▸ What to work on
A bare number is the expected answer: the count of lines in the records that contain the word "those".

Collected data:
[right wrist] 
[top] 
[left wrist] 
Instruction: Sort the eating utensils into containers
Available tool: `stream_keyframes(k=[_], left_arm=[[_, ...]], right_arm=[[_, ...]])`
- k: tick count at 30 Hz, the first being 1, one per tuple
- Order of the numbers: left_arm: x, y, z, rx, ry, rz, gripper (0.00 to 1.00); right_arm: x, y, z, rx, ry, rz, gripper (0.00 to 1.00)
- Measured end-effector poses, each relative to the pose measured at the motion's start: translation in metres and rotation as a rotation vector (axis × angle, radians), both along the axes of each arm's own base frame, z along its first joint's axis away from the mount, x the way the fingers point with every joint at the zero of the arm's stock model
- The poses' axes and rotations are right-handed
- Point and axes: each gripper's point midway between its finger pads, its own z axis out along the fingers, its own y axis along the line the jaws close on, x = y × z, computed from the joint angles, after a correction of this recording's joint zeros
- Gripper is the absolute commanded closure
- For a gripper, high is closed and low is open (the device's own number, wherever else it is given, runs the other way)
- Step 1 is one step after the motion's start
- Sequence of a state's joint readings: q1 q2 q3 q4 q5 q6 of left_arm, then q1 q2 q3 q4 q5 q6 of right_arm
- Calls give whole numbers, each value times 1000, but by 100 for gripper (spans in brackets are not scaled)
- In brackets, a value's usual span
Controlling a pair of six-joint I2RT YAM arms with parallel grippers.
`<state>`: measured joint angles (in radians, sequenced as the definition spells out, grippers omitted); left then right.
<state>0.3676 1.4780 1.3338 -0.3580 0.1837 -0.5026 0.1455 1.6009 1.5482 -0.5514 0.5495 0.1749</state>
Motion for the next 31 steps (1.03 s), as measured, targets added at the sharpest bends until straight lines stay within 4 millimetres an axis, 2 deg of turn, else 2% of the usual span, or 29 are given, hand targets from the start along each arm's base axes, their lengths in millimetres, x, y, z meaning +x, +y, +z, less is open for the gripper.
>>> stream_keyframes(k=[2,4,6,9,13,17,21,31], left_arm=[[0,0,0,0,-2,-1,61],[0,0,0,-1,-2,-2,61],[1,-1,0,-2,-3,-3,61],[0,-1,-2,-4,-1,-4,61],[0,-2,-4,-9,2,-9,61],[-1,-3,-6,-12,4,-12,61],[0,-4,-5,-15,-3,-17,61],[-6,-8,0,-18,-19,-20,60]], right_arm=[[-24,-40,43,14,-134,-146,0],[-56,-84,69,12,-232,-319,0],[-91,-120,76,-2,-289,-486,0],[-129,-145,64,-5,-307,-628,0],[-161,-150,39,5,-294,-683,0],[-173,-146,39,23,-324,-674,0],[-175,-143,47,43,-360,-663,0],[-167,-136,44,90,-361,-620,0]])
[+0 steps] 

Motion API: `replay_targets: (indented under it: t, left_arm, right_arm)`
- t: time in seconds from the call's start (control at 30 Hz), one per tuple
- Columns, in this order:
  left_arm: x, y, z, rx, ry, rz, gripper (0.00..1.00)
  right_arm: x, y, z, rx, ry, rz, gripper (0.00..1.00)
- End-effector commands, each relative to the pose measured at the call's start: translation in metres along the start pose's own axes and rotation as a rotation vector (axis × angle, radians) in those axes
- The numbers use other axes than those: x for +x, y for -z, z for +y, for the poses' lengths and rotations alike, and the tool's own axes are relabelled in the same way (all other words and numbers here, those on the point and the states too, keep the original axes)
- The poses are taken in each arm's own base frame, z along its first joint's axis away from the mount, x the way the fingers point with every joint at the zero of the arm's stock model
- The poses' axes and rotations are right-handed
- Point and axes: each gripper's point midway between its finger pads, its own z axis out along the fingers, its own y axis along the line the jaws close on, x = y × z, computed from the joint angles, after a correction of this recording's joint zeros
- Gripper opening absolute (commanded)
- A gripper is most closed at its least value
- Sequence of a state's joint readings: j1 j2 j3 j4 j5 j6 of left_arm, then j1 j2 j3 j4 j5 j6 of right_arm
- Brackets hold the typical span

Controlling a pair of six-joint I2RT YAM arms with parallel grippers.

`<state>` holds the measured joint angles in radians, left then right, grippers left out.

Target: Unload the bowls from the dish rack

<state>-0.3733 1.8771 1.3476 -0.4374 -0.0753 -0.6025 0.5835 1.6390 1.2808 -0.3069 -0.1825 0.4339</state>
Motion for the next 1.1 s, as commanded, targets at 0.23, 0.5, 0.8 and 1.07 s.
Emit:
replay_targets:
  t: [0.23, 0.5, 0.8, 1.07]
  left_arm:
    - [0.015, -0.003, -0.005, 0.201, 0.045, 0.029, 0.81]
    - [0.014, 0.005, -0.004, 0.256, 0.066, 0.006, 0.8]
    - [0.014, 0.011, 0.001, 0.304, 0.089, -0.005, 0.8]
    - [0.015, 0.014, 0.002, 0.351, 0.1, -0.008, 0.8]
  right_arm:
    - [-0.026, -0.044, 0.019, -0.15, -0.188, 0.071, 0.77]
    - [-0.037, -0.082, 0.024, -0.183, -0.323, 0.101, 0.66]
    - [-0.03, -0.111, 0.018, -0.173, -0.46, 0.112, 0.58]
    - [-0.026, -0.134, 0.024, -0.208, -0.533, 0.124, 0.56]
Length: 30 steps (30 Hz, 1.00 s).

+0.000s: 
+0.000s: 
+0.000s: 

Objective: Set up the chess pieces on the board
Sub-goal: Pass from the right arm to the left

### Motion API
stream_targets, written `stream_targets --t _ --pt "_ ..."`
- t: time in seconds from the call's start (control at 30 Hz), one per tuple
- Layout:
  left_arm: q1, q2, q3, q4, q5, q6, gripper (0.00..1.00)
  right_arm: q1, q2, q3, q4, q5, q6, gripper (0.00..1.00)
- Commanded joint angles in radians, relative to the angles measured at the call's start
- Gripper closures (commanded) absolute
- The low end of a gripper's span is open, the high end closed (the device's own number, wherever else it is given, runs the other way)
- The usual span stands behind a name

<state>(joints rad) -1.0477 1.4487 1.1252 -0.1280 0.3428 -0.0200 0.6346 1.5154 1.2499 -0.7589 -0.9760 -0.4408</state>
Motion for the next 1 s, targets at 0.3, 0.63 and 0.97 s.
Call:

▸ Task solution
2